Le conseil municipal de Rabat bat en brèche les règles démocratiques

La majorité a voté pour qu'on ne parle pas.
La réunion du conseil municipal de Rabat, tenue la semaine dernière, a laissé un arrière-goût d'absence de démocratie. Loin de toute pratique démocratique, le conseil municipal a certes réussi à faire adopter le compte administratif, mais la question est de savoir dans quelles conditions il l'a fait. D'abord les faits : les résultats du fameux rapport de la Cour des comptes ont plané sur cette réunion qui a été présidée par le maire Omar Bahraoui et le wali de Rabat-Salé-Zemmour-Zaêr Hassan Lamrani.
Un rapport qui fait apparaître certaines irrégularités en matière de gestion, notamment concernant l'octroi des bons d'essence à des personnes n'ayant aucune relation avec la municipalité, l'offre d'appartements, initialement réservée au relogement des habitants démunis, à des membres de la municipalité, l'octroi de subventions à des associations présidées par des conseillers municipaux etc.
Sans trop s'attarder sur les différents éléments de ce rapport qui connaîtra la suite décidée par la Cour des comptes, il faut toutefois souligner que le maire de Rabat a réussi à banaliser ce rapport d'audit et partant, à convaincre les conseillers, du moins la majorité des 81 membres, qu'il était inopportun de le discuter lors de cette réunion.
Plus que ça, « Omar Bahraoui, était même allé jusqu'à taxer la cour des comptes d'incompétence », comme l'a souligné à Libé Rachid Balafrej, membre du conseil municipal. Face à cette situation, et après une première liste d'intervenants, l'USFP, représenté par 18 membres, a demandé l'ouverture d'une deuxième liste pour pouvoir commenter ce qui a été dit. Et là, surprise, cette demande a provoqué un véritable tollé au sein de la majorité qui a exprimé son refus de voir l'opposition communiquer son point de vue.

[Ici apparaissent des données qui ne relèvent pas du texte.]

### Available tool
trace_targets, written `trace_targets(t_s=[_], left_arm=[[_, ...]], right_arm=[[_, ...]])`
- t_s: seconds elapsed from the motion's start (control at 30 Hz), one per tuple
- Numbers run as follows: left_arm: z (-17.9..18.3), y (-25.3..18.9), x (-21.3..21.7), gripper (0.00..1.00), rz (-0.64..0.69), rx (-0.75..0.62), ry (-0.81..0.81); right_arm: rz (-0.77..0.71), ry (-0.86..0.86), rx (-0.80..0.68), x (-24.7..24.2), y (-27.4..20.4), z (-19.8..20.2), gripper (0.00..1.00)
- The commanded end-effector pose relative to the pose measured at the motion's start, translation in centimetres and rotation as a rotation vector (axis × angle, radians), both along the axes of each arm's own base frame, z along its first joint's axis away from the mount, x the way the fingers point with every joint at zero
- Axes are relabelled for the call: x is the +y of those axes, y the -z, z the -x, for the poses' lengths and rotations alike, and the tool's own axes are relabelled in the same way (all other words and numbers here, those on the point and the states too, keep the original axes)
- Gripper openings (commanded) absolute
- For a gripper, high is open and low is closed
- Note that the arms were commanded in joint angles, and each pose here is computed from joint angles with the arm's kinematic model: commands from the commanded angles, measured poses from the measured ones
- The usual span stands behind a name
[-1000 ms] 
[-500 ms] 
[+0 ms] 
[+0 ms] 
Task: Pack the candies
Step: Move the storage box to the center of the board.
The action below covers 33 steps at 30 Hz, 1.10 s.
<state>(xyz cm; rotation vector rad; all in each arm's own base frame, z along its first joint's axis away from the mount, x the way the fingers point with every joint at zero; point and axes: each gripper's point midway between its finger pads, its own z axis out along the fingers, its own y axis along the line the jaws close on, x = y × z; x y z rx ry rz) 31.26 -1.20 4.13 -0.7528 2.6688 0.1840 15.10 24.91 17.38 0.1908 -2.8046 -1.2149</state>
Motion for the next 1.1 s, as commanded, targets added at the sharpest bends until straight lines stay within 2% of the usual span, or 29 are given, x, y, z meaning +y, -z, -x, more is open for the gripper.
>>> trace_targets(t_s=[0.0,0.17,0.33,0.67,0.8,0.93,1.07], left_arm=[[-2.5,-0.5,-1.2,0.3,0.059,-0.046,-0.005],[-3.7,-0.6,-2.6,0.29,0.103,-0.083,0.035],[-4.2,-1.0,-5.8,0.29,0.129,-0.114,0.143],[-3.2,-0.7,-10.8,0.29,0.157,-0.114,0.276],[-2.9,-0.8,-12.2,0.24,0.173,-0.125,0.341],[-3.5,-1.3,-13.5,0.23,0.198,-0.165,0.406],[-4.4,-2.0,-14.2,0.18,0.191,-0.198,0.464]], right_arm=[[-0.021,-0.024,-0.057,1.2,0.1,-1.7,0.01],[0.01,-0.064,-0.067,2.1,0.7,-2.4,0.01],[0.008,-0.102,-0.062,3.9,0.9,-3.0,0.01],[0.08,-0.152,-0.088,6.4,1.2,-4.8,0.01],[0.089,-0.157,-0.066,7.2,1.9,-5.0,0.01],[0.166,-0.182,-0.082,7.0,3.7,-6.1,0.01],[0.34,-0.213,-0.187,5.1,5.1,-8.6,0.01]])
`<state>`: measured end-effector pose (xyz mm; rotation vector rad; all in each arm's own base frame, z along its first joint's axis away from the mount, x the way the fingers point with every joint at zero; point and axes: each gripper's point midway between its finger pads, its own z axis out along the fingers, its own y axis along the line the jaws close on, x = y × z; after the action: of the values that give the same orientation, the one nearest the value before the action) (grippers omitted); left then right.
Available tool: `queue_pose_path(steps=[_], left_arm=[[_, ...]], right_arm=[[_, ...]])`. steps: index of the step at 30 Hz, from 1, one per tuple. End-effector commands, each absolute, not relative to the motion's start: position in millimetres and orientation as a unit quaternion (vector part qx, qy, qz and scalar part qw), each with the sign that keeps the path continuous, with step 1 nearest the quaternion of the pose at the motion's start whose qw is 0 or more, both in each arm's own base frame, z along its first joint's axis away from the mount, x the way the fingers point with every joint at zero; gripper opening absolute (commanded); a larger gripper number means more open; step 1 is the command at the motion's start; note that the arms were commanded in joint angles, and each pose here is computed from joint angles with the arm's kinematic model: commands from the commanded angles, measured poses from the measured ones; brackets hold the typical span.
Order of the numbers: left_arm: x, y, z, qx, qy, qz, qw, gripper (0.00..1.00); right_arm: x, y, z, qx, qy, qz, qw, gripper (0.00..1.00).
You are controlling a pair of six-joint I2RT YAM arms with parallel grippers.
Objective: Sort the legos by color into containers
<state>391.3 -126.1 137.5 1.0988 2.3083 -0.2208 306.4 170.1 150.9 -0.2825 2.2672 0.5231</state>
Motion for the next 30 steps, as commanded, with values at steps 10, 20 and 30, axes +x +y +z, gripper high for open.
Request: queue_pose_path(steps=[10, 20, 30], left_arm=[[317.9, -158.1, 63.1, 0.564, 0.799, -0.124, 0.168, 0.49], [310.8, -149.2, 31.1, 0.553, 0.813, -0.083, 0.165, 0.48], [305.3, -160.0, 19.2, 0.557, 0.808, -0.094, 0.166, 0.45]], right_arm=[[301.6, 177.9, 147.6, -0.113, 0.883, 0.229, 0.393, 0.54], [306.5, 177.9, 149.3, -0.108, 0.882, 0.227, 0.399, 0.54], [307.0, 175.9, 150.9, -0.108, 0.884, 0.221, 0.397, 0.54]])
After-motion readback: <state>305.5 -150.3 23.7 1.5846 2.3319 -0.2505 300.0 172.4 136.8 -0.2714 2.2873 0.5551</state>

a exprimé son refus de voir l'opposition communiquer son point de vue.
Résultat : l'USFP a proposé un vote pour dire s'il faut ouvrir ou non une deuxième liste. Le résultat est bien entendu connu d'avance. « La majorité a voté pour qu'on ne parle pas. Un conseil qui refuse de débattre, cela nie toute idée de démocratie et de participation locale », a ajouté Rachid Balafrej. L'explication est simple, on souhaitait faire passer le compte administratif sans trop de branle-bas et c'est ce qui a été fait. La morale des choses, «est que la charte communale est impraticable dans les conditions actuelles. Les collectivités locales n'ont ni les moyens humains, ni matériels d'appliquer la charte », martèle notre responsable communal. En effet, «le système électoral actuel ne crée pas de majorité. Et en l'absence de majorité, personne ne peut avoir la légitimité démocratique. Et dans un système non démocratique, se pose aujourd'hui le problème de la réadaptation de la charte nationale », conclut Rachid Balafrej.